> **About this exercise**
Reproduce exactly the lines below, from the first through the one containing "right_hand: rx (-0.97", and nothing more.

[Collection entries]
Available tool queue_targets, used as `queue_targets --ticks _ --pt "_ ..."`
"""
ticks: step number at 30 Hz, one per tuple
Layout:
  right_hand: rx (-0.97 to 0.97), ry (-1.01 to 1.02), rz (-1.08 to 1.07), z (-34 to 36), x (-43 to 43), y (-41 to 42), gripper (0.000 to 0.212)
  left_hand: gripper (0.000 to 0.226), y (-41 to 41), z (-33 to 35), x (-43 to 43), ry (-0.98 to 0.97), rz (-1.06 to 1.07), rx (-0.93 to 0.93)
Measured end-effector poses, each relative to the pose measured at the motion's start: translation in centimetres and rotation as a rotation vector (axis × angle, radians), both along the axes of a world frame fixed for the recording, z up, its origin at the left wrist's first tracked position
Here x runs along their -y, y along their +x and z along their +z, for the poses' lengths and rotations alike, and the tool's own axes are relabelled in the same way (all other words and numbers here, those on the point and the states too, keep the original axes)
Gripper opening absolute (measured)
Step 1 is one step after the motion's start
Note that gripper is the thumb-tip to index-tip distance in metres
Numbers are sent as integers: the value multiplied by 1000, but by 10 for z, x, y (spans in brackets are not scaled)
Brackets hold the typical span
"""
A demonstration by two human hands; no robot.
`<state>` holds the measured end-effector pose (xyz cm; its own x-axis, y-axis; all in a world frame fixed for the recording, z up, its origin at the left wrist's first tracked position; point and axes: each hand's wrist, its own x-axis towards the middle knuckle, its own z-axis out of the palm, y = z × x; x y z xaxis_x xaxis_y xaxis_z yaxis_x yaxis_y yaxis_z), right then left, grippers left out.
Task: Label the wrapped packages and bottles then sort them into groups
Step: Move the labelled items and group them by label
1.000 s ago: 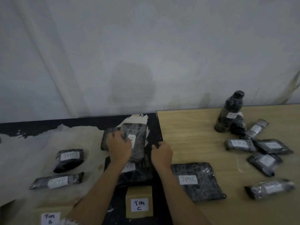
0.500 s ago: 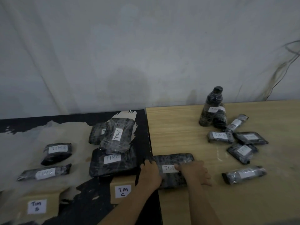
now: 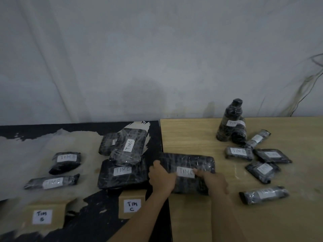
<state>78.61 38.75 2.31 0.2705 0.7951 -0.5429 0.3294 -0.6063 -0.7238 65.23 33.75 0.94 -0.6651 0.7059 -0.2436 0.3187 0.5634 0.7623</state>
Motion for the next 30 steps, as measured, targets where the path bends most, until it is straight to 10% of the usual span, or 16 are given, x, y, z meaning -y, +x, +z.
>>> queue_targets --ticks 5,16,21,30 --pt "-189 192 -23 -26 -38 -32 97 60 -33 37 1 316 78 -162" --pt "-429 206 370 35 3 -160 13 53 -179 42 32 244 174 -207" --pt "-399 243 372 27 5 -177 51 51 -197 31 34 43 5 -280" --pt "-224 382 147 16 -1 -145 40 41 -157 48 -6 232 -246 -507"
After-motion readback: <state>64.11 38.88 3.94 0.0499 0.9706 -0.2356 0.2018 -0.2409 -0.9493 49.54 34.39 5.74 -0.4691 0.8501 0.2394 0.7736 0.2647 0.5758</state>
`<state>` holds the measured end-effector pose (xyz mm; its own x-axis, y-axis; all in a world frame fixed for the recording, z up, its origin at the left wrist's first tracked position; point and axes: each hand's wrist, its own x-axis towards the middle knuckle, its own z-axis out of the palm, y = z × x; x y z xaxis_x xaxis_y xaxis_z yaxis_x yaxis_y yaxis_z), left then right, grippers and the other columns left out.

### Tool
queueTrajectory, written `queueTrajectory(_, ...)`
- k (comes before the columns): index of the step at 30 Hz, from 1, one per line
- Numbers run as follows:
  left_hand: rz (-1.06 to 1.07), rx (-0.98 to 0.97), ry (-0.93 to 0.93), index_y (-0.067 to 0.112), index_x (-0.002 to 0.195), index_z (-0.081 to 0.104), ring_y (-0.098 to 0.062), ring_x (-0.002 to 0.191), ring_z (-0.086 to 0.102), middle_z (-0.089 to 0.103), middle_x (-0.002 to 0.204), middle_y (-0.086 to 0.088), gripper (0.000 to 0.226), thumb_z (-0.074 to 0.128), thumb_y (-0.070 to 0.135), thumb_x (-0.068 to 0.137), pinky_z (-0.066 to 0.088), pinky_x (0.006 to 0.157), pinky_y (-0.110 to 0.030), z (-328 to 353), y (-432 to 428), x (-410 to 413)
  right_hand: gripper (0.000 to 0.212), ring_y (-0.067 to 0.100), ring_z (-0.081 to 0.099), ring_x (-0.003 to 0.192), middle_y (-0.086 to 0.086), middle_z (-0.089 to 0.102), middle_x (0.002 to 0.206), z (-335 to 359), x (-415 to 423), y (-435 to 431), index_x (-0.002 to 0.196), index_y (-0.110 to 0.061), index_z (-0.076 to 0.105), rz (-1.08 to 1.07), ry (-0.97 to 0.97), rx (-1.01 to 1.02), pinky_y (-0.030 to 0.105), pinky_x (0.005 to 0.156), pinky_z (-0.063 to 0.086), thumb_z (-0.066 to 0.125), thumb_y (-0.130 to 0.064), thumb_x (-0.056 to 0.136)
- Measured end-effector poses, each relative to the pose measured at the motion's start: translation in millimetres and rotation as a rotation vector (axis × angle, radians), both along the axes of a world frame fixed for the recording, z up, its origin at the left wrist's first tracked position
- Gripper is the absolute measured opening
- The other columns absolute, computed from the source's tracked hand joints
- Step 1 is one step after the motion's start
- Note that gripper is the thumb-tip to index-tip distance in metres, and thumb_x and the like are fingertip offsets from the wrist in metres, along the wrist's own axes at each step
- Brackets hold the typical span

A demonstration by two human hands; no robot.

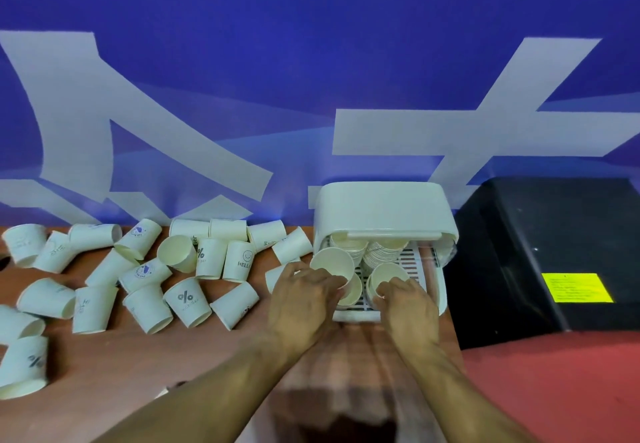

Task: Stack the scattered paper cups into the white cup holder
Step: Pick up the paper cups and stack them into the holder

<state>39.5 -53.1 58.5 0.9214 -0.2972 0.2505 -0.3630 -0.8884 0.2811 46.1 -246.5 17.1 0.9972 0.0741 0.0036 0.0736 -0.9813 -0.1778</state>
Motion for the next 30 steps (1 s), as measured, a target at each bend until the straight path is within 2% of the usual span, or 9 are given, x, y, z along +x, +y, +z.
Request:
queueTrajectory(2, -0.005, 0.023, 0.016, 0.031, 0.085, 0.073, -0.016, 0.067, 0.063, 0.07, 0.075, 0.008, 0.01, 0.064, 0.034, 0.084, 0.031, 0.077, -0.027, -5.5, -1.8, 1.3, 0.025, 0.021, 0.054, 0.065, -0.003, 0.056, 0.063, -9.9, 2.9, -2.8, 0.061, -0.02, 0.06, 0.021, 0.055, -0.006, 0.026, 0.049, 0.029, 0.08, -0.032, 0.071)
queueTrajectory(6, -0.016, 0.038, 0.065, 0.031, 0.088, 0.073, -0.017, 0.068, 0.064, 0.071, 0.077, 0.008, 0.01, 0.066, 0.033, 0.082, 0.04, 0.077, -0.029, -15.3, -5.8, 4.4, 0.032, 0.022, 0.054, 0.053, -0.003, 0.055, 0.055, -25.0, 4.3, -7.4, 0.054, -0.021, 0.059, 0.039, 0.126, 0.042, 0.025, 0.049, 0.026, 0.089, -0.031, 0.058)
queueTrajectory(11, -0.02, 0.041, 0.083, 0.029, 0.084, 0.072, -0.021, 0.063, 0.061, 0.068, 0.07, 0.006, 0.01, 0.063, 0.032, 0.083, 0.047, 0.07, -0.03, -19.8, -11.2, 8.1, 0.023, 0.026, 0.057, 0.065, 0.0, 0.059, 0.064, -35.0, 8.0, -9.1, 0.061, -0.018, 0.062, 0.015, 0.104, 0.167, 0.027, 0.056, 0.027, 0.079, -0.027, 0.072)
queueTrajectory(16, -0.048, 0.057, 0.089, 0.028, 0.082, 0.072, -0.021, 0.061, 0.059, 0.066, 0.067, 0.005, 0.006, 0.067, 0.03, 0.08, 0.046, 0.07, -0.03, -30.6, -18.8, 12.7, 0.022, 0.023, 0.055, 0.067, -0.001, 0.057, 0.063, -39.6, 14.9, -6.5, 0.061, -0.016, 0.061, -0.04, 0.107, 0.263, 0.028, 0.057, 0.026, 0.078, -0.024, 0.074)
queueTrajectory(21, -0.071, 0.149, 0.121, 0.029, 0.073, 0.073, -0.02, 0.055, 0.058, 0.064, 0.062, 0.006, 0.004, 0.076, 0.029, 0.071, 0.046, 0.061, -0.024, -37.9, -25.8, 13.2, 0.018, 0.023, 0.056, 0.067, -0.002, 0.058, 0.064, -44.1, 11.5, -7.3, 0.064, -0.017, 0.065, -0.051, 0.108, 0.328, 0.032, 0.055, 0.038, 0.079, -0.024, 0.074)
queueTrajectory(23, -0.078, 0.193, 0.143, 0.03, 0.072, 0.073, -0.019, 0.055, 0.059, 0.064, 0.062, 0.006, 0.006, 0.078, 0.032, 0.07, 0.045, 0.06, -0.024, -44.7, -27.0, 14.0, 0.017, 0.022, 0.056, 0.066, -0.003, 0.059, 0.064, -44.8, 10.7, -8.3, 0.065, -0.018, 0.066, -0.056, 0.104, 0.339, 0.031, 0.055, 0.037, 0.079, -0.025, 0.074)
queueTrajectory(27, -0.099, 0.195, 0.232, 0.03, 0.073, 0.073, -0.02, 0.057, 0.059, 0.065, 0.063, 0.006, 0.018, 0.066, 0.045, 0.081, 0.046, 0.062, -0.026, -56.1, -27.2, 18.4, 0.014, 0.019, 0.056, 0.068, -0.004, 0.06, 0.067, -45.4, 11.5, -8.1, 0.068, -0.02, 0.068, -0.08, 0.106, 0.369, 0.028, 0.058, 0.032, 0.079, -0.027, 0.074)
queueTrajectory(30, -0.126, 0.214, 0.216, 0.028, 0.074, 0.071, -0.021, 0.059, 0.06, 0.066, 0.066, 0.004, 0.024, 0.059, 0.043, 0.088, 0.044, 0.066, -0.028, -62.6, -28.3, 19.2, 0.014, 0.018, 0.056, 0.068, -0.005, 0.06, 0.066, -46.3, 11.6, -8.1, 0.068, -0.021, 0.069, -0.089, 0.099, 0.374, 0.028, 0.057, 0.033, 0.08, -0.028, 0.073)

> **Response**
Available tool queue_targets, used as `queue_targets --ticks _ --pt "_ ..."`
"""
ticks: step number at 30 Hz, one per tuple
Layout:
  right_hand: rx (-0.97 to 0.97), ry (-1.01 to 1.02), rz (-1.08 to 1.07), z (-34 to 36), x (-43 to 43), y (-41 to 42), gripper (0.000 to 0.212)

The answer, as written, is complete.